Types de perte de cheveux

pertecheveuxLe mot «alopécie» est le terme médical pour la perte de cheveux. Alopécie ne fait pas référence à une maladie spécifique de perte de cheveux – toute forme de perte de cheveux est une alopécie. Le mot alopécie est latin, mais peut être attribuée à la «alopekia» grecque qui lui – même vient de alopek, ce qui signifie «renard».Traduit littéralement, le mot alopécie (alopekia) est le terme pour la gale chez les renards.

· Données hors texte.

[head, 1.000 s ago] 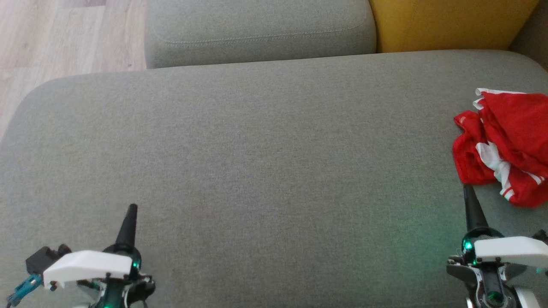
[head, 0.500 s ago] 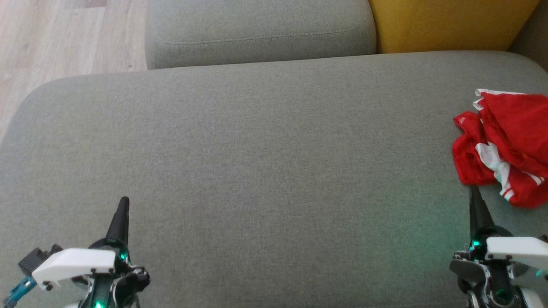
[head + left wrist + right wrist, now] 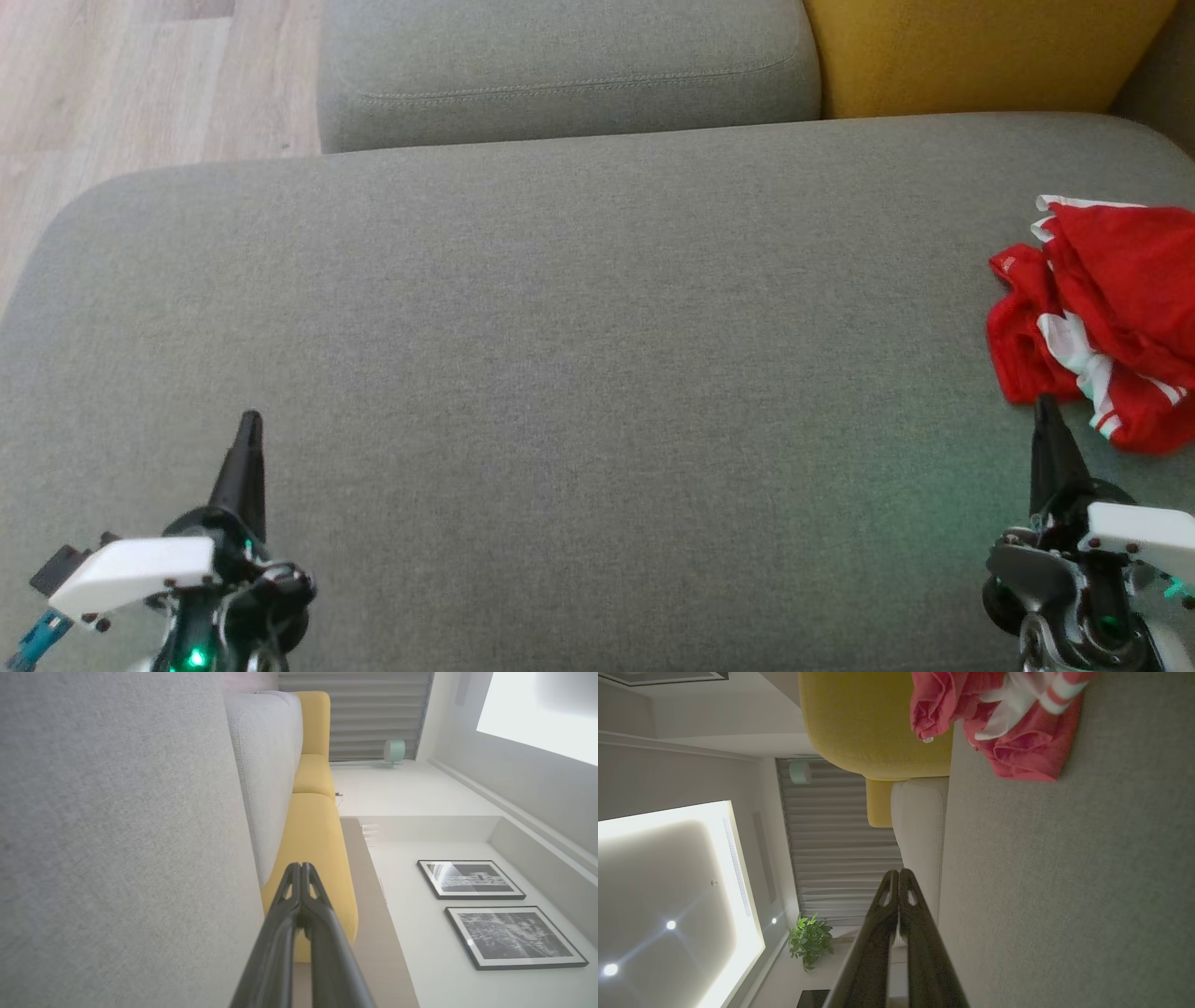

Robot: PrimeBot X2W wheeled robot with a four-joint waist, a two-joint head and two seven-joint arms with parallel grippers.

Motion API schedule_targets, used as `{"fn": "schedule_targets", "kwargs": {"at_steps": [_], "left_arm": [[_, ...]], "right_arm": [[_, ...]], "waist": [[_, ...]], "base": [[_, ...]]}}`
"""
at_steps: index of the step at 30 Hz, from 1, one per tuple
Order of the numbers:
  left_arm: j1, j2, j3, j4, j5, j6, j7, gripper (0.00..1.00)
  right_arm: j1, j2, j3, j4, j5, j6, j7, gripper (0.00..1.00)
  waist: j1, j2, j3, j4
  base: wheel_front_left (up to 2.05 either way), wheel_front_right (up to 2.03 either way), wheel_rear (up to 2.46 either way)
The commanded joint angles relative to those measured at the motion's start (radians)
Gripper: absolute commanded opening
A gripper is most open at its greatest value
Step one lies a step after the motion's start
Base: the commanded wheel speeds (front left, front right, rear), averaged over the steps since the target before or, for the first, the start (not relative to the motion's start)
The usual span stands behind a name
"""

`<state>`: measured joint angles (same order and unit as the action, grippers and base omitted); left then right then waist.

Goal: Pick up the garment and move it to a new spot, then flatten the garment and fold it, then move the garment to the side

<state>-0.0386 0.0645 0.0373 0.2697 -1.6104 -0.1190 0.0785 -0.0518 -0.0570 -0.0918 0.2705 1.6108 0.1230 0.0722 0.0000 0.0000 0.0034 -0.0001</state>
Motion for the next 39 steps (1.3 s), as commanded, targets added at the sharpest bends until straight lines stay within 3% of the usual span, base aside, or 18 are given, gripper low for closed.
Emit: {"fn": "schedule_targets", "kwargs": {"at_steps": [1, 39], "left_arm": [[-0.067, 0.010, 0.042, -0.026, -0.027, -0.012, 0.007, 0.00], [-0.068, 0.001, 0.056, -0.025, -0.016, -0.012, 0.018, 0.00]], "right_arm": [[-0.053, -0.021, 0.016, -0.028, 0.030, 0.008, 0.010, 0.00], [-0.054, -0.010, 0.002, -0.027, 0.017, 0.008, 0.022, 0.00]], "waist": [[0.0000, 0.0000, 0.000, 0.000], [0.0000, 0.0000, 0.000, 0.000]], "base": [[0.00, 0.00, 0.00], [0.00, 0.00, 0.00]]}}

La perte de cheveux peut être causée par un certain nombre de conditions, comme en témoigne un diagnostic précis. Certains diagnostics ont l’ alopécie dans leur titre, comme la pelade ou l’ alopécie cicatricielle, mais beaucoup ne le font pas, comme l’ effluvium télogène.

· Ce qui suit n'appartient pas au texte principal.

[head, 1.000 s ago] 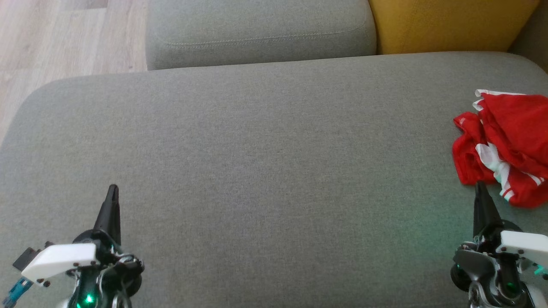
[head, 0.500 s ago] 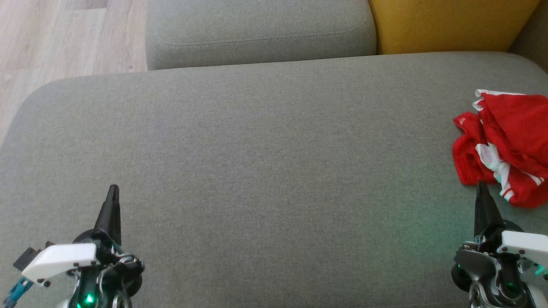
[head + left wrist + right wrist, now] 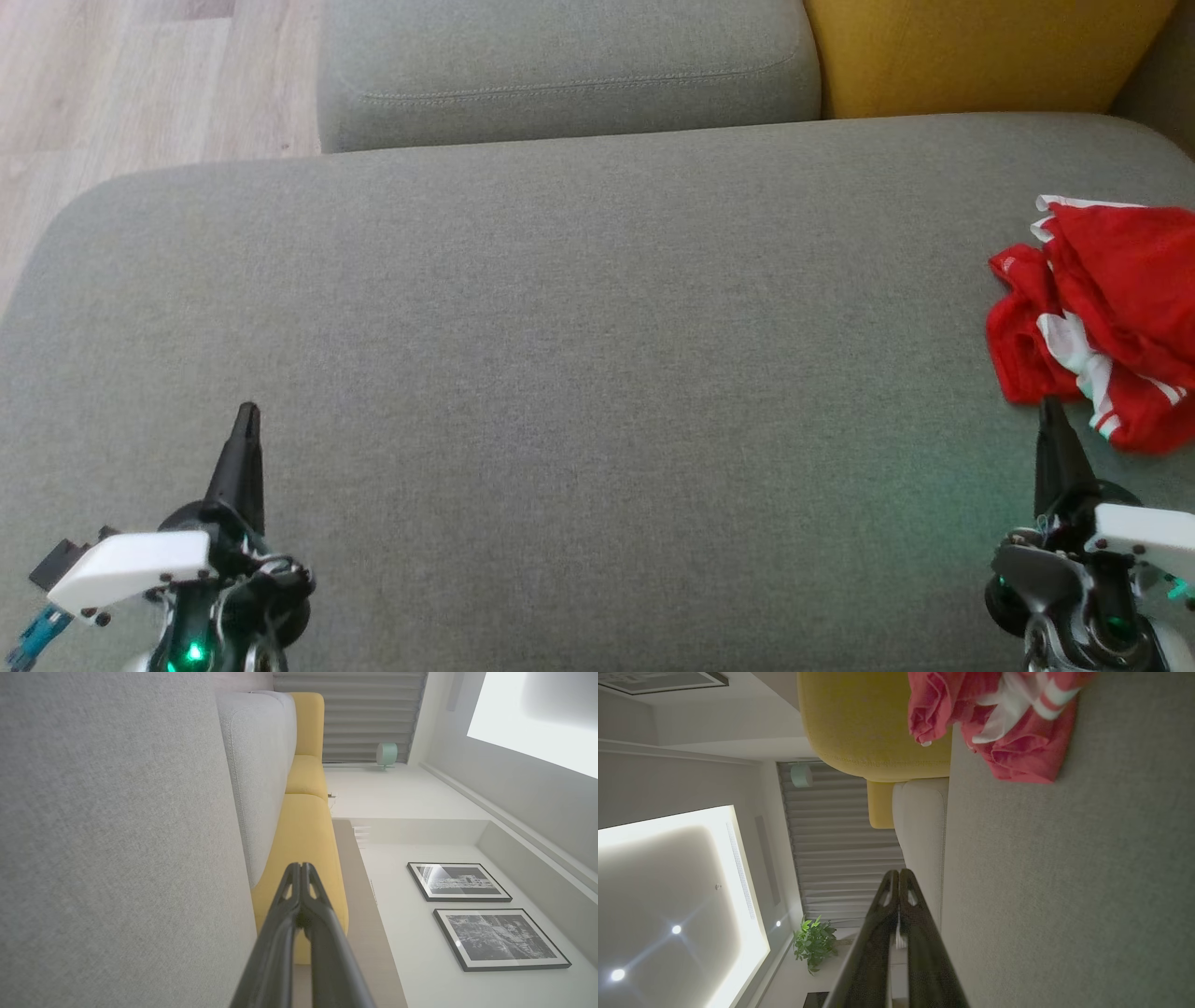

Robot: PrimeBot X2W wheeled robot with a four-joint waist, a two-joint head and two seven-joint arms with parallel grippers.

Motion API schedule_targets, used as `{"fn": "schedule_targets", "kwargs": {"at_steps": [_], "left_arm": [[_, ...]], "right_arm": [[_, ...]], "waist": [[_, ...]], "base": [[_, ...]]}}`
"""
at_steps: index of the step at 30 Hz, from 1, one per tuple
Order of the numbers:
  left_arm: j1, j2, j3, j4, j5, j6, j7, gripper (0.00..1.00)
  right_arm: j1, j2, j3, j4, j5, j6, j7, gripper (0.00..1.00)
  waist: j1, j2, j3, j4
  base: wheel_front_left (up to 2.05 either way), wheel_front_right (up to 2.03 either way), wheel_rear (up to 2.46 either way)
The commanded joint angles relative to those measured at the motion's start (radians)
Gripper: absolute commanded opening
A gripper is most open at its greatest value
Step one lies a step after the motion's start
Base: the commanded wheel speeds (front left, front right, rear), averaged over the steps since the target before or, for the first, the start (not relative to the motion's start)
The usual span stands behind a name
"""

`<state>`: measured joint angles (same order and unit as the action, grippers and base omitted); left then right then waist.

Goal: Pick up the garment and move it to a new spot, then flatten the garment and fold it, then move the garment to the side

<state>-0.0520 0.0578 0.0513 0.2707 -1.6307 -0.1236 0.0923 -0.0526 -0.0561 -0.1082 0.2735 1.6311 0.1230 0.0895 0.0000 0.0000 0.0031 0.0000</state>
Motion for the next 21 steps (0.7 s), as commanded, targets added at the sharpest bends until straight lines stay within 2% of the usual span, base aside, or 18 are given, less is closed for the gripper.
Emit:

Alopécie peut être causée par de nombreux facteurs de la génétique à l’environnement. Alors que l’ alopécie androgénétique (mâle ou calvitie féminine, AGA pour faire court) est de loin la forme la plus fréquente de perte de cheveux, les dermatologues voient aussi beaucoup de gens avec d’ autres formes d’alopécie. Plusieurs centaines de maladies ont laperte de cheveux comme un symptôme primaire.

Probablement le non-AGA plus courante alopécies un dermatologue verra sont effluvium télogène, pelade, teigne, alopécie cicatricielle, et laperte de cheveux due à overprocessing cosmétique. D’ autres formes plus rares de la perte de cheveux peut être difficile à diagnostiquer, et certains patients peuvent attendre des mois, voire des années pour un diagnostic correct et subir une consultation avec de nombreux dermatologues jusqu’à ce qu’ils trouvent une avec la connaissance de leur état. De plus, avec les maladies rares, il y a peu de motivation pour la recherche à effectuer et pour les traitements à développer. Souvent, même si un diagnostic correct est fait, un dermatologue peut offrir aucun traitement connu pour la condition.

La recherche sur les maladies de la biologie des cheveux et lescheveux est un très petit champ, et même la recherche sur l’ alopécie androgénétique est assez limité. Peut-être il y a 20 ans , il y avait moins de 100 personnes dans le monde qui ont étudié la recherche de cheveux d’une manière importante. Au cours des dernières années, il peut y avoir cinq fois plus nombreux. Ceci est encore un petit nombre par rapport à, par exemple, la recherche sur le diabète, mais les chiffres croissants des chercheurs qui étudient la biologie des cheveux est positif, et , éventuellement , devrait conduire à une meilleure compréhension et plus d’ aide pour les personnes alopécies rares.